How to Dominate the Economic Battlefield with a "Freedom Fund"
An essay I wrote with some friends for Foreign Policy.
I wrote an essay for Foreign Policy with David Talbot and Jordan Schneider about how the allies should combine and manage their formidable economic strength to combat Russia most effectively. We also discuss how those tools could be deployed in future conflicts against other potential adversaries. The first few paragraphs are below. I hope you go and read the whole thing.
An unprecedented global alliance of democracies has imposed crushing sanctions on Vladimir Putin’s regime as punishment for its invasion of Ukraine. Russia is being ejected from the networks that bind the global economy as companies from the United States, Europe, Japan, South Korea, Taiwan, and elsewhere cut off exports and evacuate their assets and staff.

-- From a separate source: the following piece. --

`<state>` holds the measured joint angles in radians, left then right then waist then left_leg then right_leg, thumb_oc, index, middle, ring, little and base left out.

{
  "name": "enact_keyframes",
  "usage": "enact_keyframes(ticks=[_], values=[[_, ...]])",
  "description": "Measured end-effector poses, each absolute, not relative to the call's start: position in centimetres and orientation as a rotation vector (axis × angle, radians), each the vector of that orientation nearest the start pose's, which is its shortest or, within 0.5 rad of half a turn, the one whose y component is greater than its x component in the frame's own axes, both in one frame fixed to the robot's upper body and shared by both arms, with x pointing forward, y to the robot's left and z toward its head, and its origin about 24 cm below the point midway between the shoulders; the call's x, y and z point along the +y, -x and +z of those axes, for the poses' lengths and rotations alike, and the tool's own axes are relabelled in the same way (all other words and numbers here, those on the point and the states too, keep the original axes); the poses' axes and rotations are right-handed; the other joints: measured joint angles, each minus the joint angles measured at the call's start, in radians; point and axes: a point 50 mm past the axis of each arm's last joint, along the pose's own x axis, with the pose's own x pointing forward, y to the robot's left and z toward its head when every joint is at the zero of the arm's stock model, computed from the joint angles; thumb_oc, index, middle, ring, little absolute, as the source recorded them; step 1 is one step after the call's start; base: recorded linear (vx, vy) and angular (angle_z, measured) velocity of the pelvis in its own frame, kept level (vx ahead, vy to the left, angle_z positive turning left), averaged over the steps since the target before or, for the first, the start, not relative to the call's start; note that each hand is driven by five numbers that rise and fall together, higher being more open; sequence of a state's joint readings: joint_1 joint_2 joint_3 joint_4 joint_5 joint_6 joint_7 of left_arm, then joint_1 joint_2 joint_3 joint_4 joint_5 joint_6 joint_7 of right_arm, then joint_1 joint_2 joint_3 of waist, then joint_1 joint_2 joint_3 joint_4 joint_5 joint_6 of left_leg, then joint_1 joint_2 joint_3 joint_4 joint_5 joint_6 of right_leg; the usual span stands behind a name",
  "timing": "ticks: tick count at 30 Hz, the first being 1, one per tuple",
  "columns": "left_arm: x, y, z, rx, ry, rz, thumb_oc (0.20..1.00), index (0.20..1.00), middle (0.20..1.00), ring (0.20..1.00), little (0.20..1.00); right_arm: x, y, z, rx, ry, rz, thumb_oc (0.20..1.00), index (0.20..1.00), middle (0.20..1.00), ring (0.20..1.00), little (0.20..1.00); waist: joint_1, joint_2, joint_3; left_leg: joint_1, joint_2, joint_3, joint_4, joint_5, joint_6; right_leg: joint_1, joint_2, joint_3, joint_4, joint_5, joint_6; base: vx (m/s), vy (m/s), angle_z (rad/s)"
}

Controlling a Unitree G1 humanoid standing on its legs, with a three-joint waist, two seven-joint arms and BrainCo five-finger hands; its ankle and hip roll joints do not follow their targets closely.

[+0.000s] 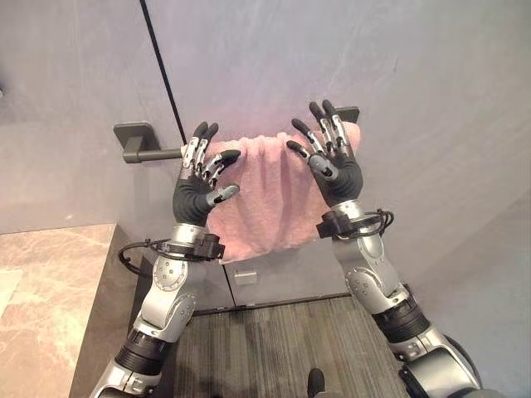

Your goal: Put brush and paste in cup on sink, flatten towel.

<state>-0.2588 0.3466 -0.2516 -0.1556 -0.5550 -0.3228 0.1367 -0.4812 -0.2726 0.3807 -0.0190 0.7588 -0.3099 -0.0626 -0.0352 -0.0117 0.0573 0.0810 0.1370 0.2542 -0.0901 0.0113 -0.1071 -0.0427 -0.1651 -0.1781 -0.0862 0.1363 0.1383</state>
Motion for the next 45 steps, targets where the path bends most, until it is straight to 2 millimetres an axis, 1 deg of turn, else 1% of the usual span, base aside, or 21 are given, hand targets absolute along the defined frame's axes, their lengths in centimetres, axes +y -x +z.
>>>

Without ongoing access to modern technology and foreign expertise, Russia’s planes will stop flying, its military hardware will degrade, and even its ability to extract hydrocarbons and grow food will be imperiled. The country is now enduring an economic crisis worse than anything since the collapse of the Soviet Union.
The astonishing speed, scale, and scope of the allied response to the Russian assault demonstrates the centrality of the economic and financial battlefield in modern warfare. To dominate this new arena, the allies should establish permanent mechanisms to maximize coordination during the current crisis—but also future ones. They should also develop doctrines and rules of engagement for economic conflicts of this kind, and invest in enhancing their ability to project economic and financial power to deter future breaches of international peace. Done right, the democracies will be able to preserve the benefits of globalization for everyone without undermining their ability to enforce necessary norms of behavior.

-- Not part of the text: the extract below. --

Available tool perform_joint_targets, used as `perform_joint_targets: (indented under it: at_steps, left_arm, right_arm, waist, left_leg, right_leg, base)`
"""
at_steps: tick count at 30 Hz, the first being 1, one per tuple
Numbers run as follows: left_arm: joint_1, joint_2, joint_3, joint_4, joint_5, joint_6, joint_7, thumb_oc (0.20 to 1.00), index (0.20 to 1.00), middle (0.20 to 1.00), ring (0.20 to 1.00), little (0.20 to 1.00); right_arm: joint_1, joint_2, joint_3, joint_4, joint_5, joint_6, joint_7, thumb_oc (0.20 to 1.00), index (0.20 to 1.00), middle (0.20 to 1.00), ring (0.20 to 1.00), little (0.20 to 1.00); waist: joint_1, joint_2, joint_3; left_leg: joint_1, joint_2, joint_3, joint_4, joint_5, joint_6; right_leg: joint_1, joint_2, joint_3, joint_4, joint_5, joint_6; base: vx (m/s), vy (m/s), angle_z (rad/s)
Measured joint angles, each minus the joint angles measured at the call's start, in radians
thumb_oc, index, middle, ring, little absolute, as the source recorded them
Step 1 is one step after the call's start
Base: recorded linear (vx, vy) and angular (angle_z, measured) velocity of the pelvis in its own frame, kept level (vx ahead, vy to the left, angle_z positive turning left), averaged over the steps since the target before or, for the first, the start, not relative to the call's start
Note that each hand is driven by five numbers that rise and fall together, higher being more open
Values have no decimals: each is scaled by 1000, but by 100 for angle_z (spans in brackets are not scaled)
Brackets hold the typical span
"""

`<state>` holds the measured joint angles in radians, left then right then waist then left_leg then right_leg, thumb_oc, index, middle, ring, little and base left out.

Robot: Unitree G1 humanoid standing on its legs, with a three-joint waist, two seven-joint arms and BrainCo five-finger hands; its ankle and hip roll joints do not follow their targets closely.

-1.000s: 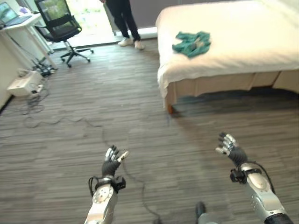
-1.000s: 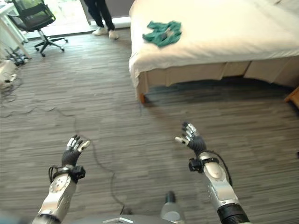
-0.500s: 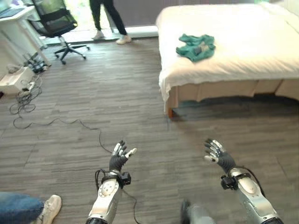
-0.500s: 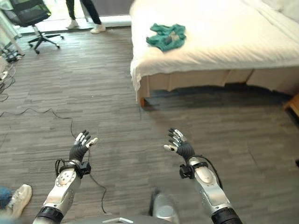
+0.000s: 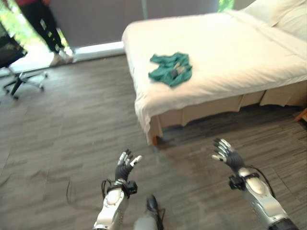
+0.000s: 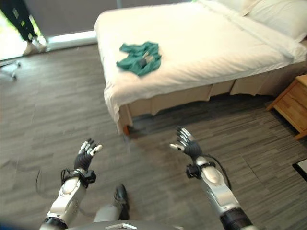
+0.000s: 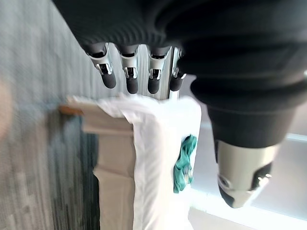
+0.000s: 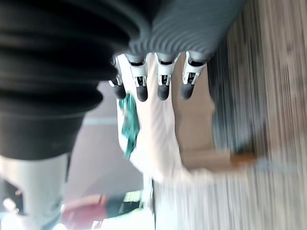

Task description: Pick up bed clothes into laundry basket.

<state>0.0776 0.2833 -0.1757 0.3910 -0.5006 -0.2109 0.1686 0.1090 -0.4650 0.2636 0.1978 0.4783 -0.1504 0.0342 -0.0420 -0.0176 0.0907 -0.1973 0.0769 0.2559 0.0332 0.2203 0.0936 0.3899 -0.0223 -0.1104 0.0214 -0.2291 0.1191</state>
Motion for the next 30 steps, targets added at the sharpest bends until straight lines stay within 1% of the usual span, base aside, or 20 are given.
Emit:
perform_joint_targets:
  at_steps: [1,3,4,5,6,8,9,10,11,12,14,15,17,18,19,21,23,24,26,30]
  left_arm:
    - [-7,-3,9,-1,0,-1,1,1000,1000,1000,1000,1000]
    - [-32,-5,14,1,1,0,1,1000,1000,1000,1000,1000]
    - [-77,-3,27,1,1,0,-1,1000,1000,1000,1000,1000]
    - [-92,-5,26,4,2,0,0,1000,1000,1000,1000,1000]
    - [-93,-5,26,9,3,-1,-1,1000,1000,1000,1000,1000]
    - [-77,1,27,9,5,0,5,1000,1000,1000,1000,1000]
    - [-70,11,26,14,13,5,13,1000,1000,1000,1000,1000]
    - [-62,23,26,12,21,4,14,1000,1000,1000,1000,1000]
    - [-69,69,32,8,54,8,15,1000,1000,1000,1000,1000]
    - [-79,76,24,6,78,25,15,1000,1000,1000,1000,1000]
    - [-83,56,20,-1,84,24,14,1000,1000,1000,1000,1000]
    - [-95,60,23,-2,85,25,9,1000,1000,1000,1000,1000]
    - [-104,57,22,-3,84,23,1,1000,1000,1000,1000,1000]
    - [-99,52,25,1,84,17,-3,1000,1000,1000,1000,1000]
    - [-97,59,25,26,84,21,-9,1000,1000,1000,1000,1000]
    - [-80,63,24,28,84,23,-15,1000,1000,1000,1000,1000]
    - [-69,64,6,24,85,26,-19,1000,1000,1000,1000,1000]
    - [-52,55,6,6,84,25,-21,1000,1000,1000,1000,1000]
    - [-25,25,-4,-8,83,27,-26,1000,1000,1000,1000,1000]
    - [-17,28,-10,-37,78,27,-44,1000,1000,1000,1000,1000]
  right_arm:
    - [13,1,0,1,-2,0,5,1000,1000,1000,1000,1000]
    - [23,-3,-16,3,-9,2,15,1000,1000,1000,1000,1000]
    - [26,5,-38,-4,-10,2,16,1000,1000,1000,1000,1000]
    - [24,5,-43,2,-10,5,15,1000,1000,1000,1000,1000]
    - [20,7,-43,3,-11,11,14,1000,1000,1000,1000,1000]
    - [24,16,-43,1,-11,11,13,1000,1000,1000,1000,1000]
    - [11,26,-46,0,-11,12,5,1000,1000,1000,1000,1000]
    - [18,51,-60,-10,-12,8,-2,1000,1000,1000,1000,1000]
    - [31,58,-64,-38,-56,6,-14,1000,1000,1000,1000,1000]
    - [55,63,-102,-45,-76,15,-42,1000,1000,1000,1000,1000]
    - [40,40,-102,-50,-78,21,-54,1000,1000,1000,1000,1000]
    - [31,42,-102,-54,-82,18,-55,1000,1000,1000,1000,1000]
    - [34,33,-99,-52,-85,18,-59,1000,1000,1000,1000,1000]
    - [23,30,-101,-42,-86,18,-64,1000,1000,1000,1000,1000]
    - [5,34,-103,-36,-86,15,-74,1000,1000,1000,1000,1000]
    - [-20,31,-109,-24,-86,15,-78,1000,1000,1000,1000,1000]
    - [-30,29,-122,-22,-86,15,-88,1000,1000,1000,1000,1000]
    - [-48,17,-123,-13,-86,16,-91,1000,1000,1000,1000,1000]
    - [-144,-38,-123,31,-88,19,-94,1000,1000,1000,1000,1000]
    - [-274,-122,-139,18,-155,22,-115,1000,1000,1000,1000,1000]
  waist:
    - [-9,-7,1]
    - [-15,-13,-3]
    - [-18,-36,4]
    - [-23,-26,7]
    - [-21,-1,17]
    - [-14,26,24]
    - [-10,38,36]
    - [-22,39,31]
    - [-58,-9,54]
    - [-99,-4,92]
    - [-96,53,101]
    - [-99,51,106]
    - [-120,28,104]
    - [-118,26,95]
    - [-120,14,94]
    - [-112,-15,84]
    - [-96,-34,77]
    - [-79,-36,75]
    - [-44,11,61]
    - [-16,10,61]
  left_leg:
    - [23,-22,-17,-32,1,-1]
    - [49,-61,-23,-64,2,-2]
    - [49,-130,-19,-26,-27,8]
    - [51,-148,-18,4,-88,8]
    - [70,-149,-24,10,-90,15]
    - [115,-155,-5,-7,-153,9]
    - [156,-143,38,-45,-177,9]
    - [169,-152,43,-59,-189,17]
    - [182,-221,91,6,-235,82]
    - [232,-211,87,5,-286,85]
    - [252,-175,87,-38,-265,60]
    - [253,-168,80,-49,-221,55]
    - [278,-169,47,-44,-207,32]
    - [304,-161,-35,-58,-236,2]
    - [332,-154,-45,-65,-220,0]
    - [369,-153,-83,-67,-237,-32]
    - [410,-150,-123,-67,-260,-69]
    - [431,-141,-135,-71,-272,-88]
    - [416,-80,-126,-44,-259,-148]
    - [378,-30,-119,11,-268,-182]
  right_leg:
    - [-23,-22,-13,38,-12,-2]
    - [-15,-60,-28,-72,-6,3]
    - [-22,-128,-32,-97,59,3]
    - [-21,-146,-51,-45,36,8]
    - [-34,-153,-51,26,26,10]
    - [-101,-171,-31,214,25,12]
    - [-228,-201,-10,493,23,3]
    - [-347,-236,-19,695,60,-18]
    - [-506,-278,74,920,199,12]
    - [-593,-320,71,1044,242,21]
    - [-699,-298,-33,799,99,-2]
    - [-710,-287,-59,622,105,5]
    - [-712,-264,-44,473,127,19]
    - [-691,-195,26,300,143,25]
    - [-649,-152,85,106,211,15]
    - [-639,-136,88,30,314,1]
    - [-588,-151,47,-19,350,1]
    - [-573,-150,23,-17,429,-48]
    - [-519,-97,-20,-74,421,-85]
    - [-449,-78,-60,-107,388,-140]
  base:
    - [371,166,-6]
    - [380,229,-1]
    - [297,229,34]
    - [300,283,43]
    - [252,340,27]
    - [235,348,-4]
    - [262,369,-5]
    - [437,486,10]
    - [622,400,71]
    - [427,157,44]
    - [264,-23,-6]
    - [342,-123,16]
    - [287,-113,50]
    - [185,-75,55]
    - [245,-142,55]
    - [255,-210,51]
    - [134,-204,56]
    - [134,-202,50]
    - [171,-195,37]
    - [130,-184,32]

The allies’ strength comes from the size of their domestic markets, their dominance of the production of critical goods and services, and their centrality in the international financial system. But the allies’ coercive powers will be limited unless they can find a way to offset the significant domestic costs of their policies. The political consensus in favor of resisting Russian aggression will fracture if enough businesses start to lose money, lay off workers, and write down their investments. Putin is surely counting on this to lead to the premature removal of sanctions.